COMMENT: It’s time to unlock the full potential of Zim-India economic relations

AS the world’s most populous nation, India is the largest market under the sun.

Zimbabwe exported goods and services worth $46,9m to the Asian country last year, up from $10,4m in 2022. Tobacco was the top export, followed by other farm produce and some minerals.

We imported pharmaceuticals, cereals, machinery, vehicles and plastics worth $189,6m in 2023.
The Zimbabwe Investment Development Agency reported last week that it licensed 31 Indian investments in 2021, 35 in 2022, 61 in 2023 and 91 in 2024.

The construction sector attracted 33 licences, real estate (32), health (31), energy (27), financial services (2), transport (one) and agriculture (one). On a sector-by-sector basis, 128 manufacturing permits were issued since

2020, followed by mining with 103, and information and communication technologies with 53.

Cumulative Indian investments in our country stand at $600m, supporting 15 000 jobs.

We are encouraged by the value of Indian investments already on the ground in our country and the value of the trade, at the same time clear that there remains vast potential to scale up the economic relations between the two economies.

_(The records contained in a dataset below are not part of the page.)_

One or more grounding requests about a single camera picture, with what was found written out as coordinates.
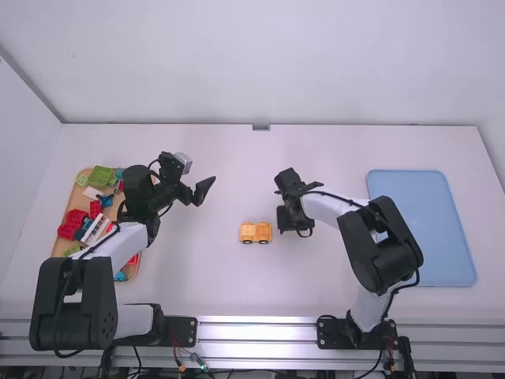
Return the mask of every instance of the red toy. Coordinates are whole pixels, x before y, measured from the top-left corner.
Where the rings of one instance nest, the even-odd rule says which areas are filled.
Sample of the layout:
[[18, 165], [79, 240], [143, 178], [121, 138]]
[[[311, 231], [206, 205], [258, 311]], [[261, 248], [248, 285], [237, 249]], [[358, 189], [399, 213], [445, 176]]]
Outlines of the red toy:
[[128, 262], [126, 262], [127, 265], [136, 265], [137, 262], [139, 261], [139, 254], [135, 254], [132, 259], [130, 259]]
[[102, 207], [100, 206], [100, 200], [94, 200], [89, 203], [89, 217], [94, 220], [97, 215], [102, 213]]
[[73, 241], [73, 235], [82, 226], [84, 218], [88, 217], [86, 211], [72, 209], [66, 213], [65, 222], [58, 228], [58, 237]]

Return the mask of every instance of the blue mat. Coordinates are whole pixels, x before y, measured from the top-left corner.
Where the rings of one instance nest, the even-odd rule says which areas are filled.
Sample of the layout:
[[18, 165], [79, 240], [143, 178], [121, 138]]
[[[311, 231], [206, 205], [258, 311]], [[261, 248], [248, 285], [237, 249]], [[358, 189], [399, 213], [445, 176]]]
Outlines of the blue mat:
[[[470, 287], [477, 273], [446, 177], [439, 171], [373, 170], [371, 199], [389, 196], [419, 244], [421, 286]], [[385, 238], [382, 233], [379, 240]]]

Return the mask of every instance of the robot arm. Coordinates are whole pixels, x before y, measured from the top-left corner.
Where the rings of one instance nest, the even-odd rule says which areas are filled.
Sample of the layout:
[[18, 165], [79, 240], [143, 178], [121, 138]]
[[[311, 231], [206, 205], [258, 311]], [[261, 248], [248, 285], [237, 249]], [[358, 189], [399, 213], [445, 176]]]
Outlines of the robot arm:
[[[315, 220], [340, 230], [351, 268], [361, 286], [350, 317], [363, 333], [373, 330], [390, 303], [391, 292], [423, 264], [423, 255], [395, 203], [381, 196], [373, 201], [348, 199], [322, 183], [306, 185], [293, 168], [280, 172], [275, 184], [284, 205], [277, 208], [281, 233], [312, 235]], [[387, 232], [376, 242], [371, 233]]]
[[[156, 161], [159, 173], [151, 170]], [[193, 192], [181, 182], [191, 164], [183, 153], [162, 152], [148, 167], [128, 167], [123, 172], [125, 200], [118, 208], [114, 229], [70, 258], [42, 263], [29, 333], [34, 350], [53, 350], [59, 358], [68, 358], [84, 349], [106, 349], [113, 340], [131, 344], [130, 339], [124, 341], [130, 336], [142, 344], [157, 344], [166, 336], [158, 305], [117, 305], [114, 275], [154, 242], [160, 210], [167, 212], [176, 200], [184, 205], [203, 203], [215, 177], [198, 182]], [[159, 180], [157, 184], [152, 183], [152, 176]], [[77, 291], [81, 292], [79, 302], [64, 301]], [[59, 349], [76, 351], [64, 355]]]

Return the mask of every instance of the yellow toy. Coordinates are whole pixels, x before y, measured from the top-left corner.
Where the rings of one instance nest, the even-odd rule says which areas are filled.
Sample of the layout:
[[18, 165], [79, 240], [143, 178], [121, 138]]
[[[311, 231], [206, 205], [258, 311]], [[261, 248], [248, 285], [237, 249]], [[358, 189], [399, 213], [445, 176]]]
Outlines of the yellow toy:
[[240, 226], [240, 242], [261, 244], [271, 241], [271, 225], [269, 223], [243, 223]]

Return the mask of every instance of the aluminum rail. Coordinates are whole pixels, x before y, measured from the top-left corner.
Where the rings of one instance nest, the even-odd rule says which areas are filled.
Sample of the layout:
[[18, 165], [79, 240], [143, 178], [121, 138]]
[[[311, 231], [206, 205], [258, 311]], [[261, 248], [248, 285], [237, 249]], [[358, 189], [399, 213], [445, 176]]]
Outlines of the aluminum rail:
[[[196, 351], [212, 369], [367, 370], [377, 351], [323, 351], [312, 317], [198, 317]], [[505, 372], [505, 322], [475, 319], [396, 320], [410, 338], [418, 371]], [[0, 320], [0, 365], [98, 366], [102, 351], [56, 358], [33, 351], [29, 319]], [[143, 367], [175, 368], [171, 347], [138, 347]], [[395, 357], [398, 365], [402, 362]], [[118, 347], [113, 366], [137, 366], [131, 347]]]

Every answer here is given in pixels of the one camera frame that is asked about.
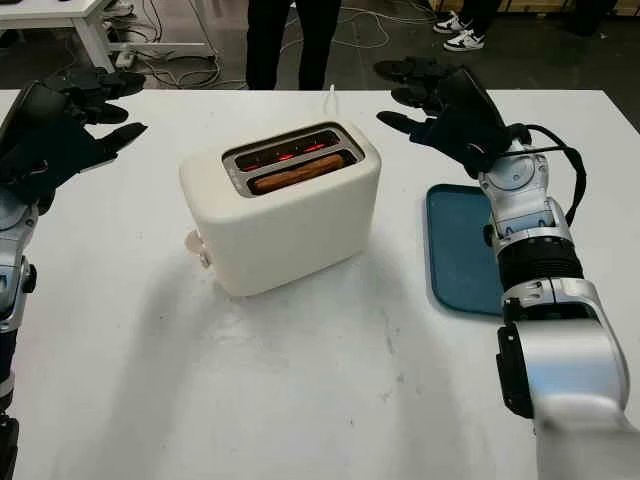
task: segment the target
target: blue tray
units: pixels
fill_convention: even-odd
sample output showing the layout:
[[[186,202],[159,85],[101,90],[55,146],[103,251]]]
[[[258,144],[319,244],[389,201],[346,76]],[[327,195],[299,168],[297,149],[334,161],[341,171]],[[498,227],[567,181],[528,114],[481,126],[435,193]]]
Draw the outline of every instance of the blue tray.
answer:
[[[429,190],[426,201],[434,295],[454,310],[501,316],[498,265],[482,235],[489,200],[480,188],[441,184]]]

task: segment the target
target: desk leg
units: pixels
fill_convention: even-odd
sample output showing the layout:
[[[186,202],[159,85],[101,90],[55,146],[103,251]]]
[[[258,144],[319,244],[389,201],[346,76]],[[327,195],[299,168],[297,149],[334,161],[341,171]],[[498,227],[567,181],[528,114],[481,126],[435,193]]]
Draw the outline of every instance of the desk leg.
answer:
[[[113,63],[111,63],[111,59],[109,58],[107,37],[102,24],[99,22],[89,22],[84,18],[74,18],[71,21],[93,64],[96,67],[105,68],[107,72],[115,72]]]

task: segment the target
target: desk
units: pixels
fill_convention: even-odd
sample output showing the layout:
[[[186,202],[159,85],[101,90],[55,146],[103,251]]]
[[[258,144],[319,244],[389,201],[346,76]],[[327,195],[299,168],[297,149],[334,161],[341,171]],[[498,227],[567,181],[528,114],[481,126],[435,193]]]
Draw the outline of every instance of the desk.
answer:
[[[14,95],[0,93],[0,112]],[[545,125],[583,153],[589,186],[573,235],[627,355],[638,426],[640,136],[602,92],[492,96],[505,121]],[[473,181],[375,118],[419,112],[388,92],[339,92],[341,113],[383,158],[363,254],[234,299],[186,252],[179,163],[238,128],[320,111],[323,98],[144,91],[120,103],[149,130],[60,189],[28,248],[39,283],[15,361],[16,479],[536,478],[531,423],[502,404],[501,322],[427,293],[426,191]],[[561,155],[550,165],[566,208],[573,172]]]
[[[0,5],[0,32],[11,28],[75,28],[91,62],[108,72],[115,70],[109,54],[130,48],[158,52],[186,49],[191,54],[213,55],[211,47],[204,43],[111,43],[102,26],[102,11],[108,3],[109,0],[23,0]]]

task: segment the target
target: person
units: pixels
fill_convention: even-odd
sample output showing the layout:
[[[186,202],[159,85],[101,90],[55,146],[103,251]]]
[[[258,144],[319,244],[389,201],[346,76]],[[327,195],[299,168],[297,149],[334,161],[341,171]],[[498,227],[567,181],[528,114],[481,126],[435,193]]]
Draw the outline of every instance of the person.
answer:
[[[485,37],[500,7],[500,0],[464,0],[460,15],[451,12],[448,19],[433,26],[437,33],[457,33],[444,42],[450,52],[469,52],[484,48]]]
[[[249,0],[246,79],[252,90],[273,90],[276,86],[290,6],[291,0]],[[300,90],[322,90],[340,6],[341,0],[296,0],[304,35]]]

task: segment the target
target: toaster slot
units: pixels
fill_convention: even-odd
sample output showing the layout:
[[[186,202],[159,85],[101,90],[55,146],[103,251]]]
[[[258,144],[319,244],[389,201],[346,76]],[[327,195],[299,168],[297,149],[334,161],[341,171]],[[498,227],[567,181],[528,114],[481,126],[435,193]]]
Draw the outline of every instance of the toaster slot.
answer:
[[[254,195],[264,195],[265,193],[335,172],[354,163],[356,163],[356,159],[351,152],[341,150],[331,155],[315,158],[308,162],[252,178],[247,182],[247,186]]]

Political, economic and people-to-people ties are longstanding and vibrant, dating as far back as the Munhumutapa era when Indian merchants journeyed inland to trade in textiles, minerals and metals with that great kingdom. The relations were so strong that in the 17th century, Dom Miguel, the heir to the Munhumutapa throne, emigrated and settled in Goa, where an inscribed pillar stands today in a chapel as a record of his stay there, with it the depth of the ties between Zimbabwe and India.

The relationship grew during our liberation war as India backed the fighters, with several of them earning their degrees at various Indian universities.

Cde Kantibhai Gordhanbhai Patel, who played a leading role during the struggle just like the Esats et al, and served in the ruling party’s Politburo after independence, lies at the National Heroes Acre.

There are about 9 000 Zimbabweans of Indian origin.

This long, solid history must be a basis upon which Harare and New Delhi must build a far stronger economic relationship.

The local manufacturing sector must actively scout for opportunities to tap into the 1,46 billion-strong Indian market so our economy can grow export receipts beyond the abysmal $47m it earned last year. Zimbabwean blueberries are the talk of Europe and China; they must be the talk of India, too.

We are a world-class tobacco-growing nation, which can benefit from Indian investment in intensified local processing of the leaf in partial fulfilment of the 2021 Tobacco Value Chain Transformation Plan.

Beyond trade and investment, Zimbabwe can also benefit through greater skills and technology transfer from India.

The world’s fourth-largest economy, with its booming population and spending power, can be a lucrative tourism source market for Zimbabwe as well.